Thank you. I would like to thank you for inviting us.
I'm going to strive to be efficient and concise. I had an opportunity to review the transcripts from the previous presenters. I'm going to endeavour not to repeat their points, although I did agree with the majority of them. Because you'll be seeing a number of witnesses who are going to present you with numbers and a kind of state of the union, I've decided that I would opt out and give you a first-hand account, but of course, I have to start with a few numbers just to contextualize what I'm going to talk about.
Yesterday I did a search on the CIHR web page to look at the number of dollars that have been spent on operating grants for eating disorders in the last five years. I came up with a number of $7.5 million, which sounds like a lot, but then I keyed in “schizophrenia” and I came up with a total of $86 million. That's more than a factor of 10 in terms of allocation of money. Eating disorders are as severe and more prevalent than schizophrenia, which is why I chose schizophrenia as a comparison. So it's $7.5 million versus $86 million.
There are other numbers I want to highlight.
The rate of obesity in adolescent girls in Canada is 9%. That's Stats Canada data. The rate of eating disorders is estimated to be around 18%. The rate of new cases of restricted eating disorders in children between the ages of five and twelve is four times the rate of new cases of type II diabetes in the same population.
In Canada we have no intensive specialized mental health programs that would specifically treat children with eating disorders. When it comes to adolescents, that is also true in at least three of our provinces and all of our territories where no intensive specialized treatment exists.
Psychiatry residents are more likely to be exposed to negative stereotypes of eating disorders and to be discouraged from treating patients with eating disorders than they are to receive appropriate training and education on eating disorders.
I am here today as one of the senior psychiatric experts in child and adolescent psychiatry, and that is not a good thing. I am still too early in my career to be in a senior position; however, I'm senior because there is no one ahead of me. I started the first-aid treatment program for adolescents with eating disorders while I was still in training as a fellow. Since then I have gone on to help develop two...[Technical Difficulty—Editor]...programs, a second day treatment program, in-patient programming, outpatient programming. I was the founding member of the Eating Disorder Association of Canada and its first president, all because there was no one else doing the work, no one else to fill in the gaps.
A couple of years ago I gave up applying to CIHR for research grants. I've also given up on the idea of academic promotion. I will likely always remain an assistant professor, and more recently I left a full-time position at an academic children's hospital that houses our local specialized eating disorder services. This is not because my work is subpar—I have won awards throughout my career for my work—it's because the barriers are too great and I'm tired of trying to get around them.
Now if this was only my story, I would be wasting your time. The problem is that this is a story of almost every child psychiatrist in Canada who has attempted to work in the field of eating disorders.
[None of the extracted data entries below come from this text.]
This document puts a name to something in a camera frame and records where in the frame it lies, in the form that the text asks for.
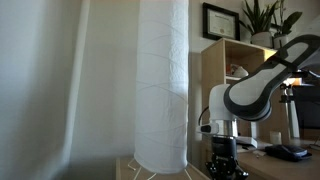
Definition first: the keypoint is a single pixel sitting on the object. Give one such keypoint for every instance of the light wooden shelf unit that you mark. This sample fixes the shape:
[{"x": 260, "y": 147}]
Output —
[{"x": 213, "y": 63}]

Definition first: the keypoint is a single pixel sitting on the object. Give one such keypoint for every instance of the green plant in white pot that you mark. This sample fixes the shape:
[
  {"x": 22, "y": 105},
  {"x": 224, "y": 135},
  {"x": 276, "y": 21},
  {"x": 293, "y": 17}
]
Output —
[{"x": 261, "y": 38}]

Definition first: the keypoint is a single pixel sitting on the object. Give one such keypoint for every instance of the white bowl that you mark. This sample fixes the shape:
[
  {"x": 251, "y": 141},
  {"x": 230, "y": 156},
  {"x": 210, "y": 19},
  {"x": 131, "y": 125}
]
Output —
[{"x": 240, "y": 72}]

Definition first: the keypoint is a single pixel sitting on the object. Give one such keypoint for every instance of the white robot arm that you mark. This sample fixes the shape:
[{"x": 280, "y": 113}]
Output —
[{"x": 253, "y": 90}]

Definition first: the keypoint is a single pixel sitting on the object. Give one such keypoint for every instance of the black framed certificate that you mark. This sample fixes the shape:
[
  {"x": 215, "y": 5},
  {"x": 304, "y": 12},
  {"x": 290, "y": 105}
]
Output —
[{"x": 221, "y": 22}]

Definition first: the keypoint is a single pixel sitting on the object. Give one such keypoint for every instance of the white candle cup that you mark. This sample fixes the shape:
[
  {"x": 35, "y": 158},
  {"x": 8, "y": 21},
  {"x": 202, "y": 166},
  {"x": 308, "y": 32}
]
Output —
[{"x": 275, "y": 137}]

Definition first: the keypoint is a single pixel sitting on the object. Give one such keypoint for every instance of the light wooden desk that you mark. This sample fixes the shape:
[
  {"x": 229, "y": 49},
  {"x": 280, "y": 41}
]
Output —
[{"x": 283, "y": 170}]

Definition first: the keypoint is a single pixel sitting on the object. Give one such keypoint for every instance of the black monitor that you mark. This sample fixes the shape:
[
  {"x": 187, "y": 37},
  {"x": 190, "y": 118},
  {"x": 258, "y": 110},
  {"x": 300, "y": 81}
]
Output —
[{"x": 308, "y": 110}]

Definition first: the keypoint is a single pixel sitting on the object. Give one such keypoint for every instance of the green plant in grey pot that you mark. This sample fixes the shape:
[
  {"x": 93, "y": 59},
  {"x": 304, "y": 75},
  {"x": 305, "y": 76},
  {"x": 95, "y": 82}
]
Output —
[{"x": 280, "y": 41}]

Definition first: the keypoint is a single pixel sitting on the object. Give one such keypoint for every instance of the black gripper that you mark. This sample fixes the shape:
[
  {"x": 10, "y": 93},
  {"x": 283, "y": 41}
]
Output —
[{"x": 224, "y": 146}]

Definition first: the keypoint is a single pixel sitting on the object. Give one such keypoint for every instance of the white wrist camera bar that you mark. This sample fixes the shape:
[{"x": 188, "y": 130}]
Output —
[{"x": 208, "y": 128}]

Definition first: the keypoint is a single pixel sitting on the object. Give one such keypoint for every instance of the black pouch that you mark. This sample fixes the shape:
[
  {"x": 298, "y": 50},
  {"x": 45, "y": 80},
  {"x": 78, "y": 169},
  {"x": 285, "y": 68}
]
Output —
[{"x": 286, "y": 151}]

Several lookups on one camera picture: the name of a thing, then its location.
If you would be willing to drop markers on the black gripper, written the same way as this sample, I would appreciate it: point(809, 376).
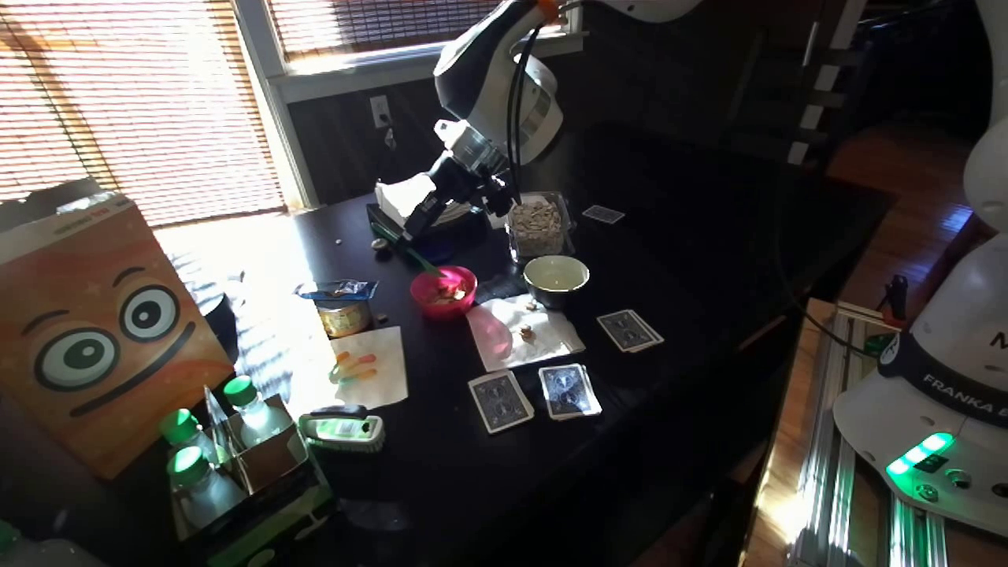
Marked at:
point(477, 191)

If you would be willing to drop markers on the pink bowl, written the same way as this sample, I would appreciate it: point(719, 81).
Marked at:
point(446, 292)

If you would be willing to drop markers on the black and white bowl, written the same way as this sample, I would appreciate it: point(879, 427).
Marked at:
point(554, 275)

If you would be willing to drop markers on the dark blue tray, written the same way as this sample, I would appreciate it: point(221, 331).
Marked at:
point(382, 235)

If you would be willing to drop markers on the small dark round cap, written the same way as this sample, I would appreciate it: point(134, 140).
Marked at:
point(379, 244)

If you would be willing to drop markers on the clear plastic seed container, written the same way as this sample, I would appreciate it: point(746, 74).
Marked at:
point(541, 225)

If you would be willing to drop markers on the small jar with blue label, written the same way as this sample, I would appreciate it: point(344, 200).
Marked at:
point(344, 310)

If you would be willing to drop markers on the white paper with gummy candies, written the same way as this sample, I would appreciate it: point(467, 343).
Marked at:
point(368, 365)

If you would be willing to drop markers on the blue-backed playing card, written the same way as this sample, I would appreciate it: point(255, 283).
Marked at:
point(503, 401)
point(602, 214)
point(632, 331)

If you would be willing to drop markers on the white window blind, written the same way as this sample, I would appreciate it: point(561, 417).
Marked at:
point(365, 27)
point(126, 106)

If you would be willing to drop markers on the playing card in glossy sleeve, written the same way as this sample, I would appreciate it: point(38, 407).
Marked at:
point(571, 392)

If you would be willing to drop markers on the white and green plastic case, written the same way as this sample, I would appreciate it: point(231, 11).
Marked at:
point(340, 428)

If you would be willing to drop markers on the green-capped bottle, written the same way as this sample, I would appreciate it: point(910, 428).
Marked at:
point(241, 397)
point(191, 467)
point(181, 428)

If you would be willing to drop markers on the brown box with cartoon face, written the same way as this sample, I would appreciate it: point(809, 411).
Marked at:
point(105, 336)

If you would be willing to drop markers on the dark cabinet with white strips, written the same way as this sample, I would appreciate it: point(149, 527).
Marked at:
point(809, 115)

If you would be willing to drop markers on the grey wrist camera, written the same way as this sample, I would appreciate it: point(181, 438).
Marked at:
point(467, 147)

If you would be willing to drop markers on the white wall outlet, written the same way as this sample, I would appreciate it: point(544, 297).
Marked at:
point(379, 112)

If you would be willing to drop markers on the white window frame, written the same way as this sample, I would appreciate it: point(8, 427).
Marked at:
point(276, 128)

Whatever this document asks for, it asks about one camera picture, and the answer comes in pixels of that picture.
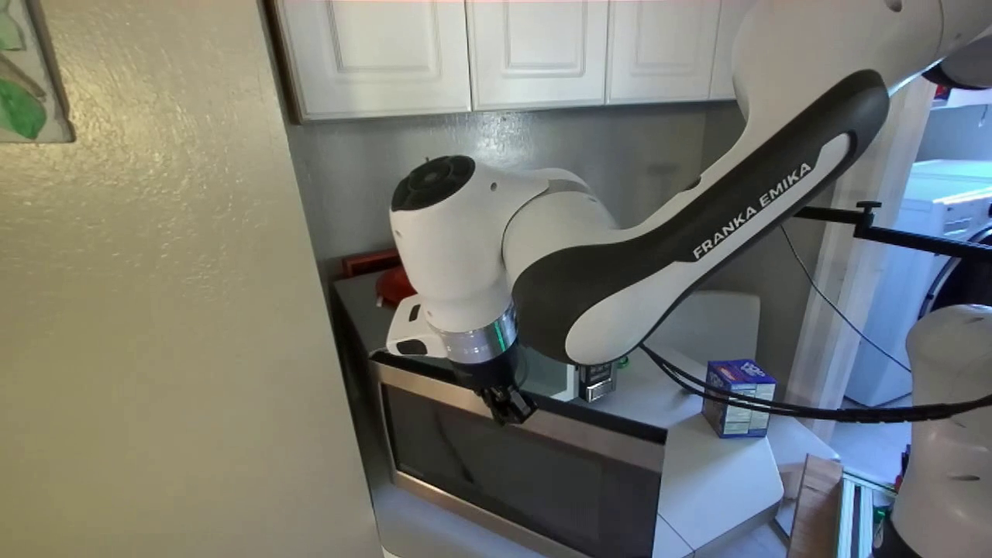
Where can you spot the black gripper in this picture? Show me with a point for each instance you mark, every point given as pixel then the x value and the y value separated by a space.
pixel 491 374

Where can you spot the green leaf wall picture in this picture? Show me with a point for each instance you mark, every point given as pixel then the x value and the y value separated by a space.
pixel 27 72

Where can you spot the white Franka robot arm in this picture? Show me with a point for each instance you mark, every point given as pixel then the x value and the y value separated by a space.
pixel 723 205

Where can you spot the white wall cabinets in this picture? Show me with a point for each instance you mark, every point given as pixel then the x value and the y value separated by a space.
pixel 517 49

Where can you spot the grey microwave oven body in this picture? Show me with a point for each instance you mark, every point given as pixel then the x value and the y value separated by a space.
pixel 713 476

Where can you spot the dark red box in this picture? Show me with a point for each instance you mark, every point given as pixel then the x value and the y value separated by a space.
pixel 368 264

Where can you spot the blue and white box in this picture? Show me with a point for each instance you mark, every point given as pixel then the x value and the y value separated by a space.
pixel 738 398

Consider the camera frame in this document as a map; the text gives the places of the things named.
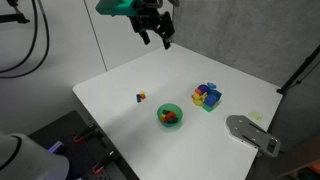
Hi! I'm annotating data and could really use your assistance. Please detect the grey metal mounting plate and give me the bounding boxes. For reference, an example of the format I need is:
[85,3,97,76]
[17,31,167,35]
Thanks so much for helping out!
[225,114,282,159]

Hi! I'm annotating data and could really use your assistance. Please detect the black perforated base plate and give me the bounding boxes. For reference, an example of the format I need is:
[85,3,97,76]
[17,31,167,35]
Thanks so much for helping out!
[27,110,141,180]

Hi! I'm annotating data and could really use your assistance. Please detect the yellow toy pieces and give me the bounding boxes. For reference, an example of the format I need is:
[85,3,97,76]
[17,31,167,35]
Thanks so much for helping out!
[191,92,208,108]

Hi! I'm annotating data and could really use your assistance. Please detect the light blue toy piece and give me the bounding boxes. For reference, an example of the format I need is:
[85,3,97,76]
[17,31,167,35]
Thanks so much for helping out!
[206,81,218,91]

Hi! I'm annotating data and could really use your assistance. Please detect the orange container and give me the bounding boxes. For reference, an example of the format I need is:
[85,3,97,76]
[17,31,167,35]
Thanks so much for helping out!
[308,161,320,175]

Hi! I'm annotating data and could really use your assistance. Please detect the black tripod pole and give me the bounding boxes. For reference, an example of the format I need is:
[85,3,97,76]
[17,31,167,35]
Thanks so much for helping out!
[276,44,320,95]

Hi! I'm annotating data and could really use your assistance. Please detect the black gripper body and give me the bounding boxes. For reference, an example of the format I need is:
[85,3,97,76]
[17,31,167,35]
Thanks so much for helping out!
[129,0,165,27]

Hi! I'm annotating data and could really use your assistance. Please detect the red block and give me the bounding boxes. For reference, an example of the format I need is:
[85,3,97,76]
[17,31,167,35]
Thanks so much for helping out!
[166,111,178,121]

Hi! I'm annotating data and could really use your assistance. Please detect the black cable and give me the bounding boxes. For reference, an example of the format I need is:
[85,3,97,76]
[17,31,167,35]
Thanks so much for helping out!
[0,0,51,80]
[0,0,38,74]

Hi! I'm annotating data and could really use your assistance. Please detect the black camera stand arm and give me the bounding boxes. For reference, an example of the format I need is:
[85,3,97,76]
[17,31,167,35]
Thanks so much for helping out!
[0,0,31,25]

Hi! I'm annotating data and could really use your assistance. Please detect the green bowl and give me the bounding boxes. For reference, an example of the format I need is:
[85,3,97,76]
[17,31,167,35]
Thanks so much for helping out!
[156,102,184,131]

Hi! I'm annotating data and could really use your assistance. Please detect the orange black clamp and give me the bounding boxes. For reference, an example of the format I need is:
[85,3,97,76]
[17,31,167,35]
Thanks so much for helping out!
[91,150,116,176]
[73,123,99,145]

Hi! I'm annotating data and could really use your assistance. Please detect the yellow sticky note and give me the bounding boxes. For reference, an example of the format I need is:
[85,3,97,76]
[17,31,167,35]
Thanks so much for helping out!
[247,110,265,122]

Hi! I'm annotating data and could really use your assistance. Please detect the large blue cube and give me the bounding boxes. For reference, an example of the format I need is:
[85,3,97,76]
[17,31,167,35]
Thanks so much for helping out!
[203,93,219,107]

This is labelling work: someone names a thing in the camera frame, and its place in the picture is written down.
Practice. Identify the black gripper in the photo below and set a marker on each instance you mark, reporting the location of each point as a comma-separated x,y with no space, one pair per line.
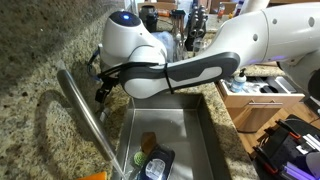
110,79

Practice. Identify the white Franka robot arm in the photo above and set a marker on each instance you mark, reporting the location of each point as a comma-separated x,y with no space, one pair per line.
200,66

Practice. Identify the brown wooden scraper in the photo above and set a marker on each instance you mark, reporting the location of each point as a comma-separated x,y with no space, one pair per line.
148,141

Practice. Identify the green scrubber ball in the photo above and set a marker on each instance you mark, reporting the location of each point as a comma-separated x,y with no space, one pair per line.
139,159

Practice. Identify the orange object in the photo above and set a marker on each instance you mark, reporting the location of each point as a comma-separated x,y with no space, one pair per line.
95,176

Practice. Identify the black coffee appliance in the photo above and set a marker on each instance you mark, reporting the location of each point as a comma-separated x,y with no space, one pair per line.
149,18

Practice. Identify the black tray with label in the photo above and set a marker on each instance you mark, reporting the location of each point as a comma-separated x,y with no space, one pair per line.
156,165

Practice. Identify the stainless steel sink basin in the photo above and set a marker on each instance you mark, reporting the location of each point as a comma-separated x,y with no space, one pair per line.
180,140

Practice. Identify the utensils in holder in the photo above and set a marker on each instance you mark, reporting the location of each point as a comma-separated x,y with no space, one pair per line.
178,23

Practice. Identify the clear glass cup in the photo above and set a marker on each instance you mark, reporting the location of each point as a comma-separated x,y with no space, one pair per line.
198,45

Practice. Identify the black knife block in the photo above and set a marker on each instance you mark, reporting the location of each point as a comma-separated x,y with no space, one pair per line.
195,23

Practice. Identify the pump bottle with black cap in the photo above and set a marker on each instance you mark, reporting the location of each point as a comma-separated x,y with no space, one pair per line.
238,83

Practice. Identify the wooden cabinet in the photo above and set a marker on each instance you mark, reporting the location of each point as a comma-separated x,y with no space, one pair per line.
253,118

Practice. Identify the open wooden drawer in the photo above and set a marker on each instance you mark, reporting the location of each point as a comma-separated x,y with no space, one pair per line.
260,100
The reason there are no psychiatrists more senior than me is that after about 10 years of hitting their heads against the wall—it does seem to be a 10-year cycle—those who came before my generation burned out and went elsewhere.
Now I am witness to the colleagues of my generation as they leave the field. Across the country senior child psychiatrist experts are falling away, leaving...[Technical Difficulty-—Editor]...care programs with vacancies that are filled by new graduates with little training and less experience, or are filled by pediatricians, or remain empty. This has occurred in some fashion in all but one of the seven provinces that could have tertiary or specialized intensive programs for treating eating disorders in adolescents.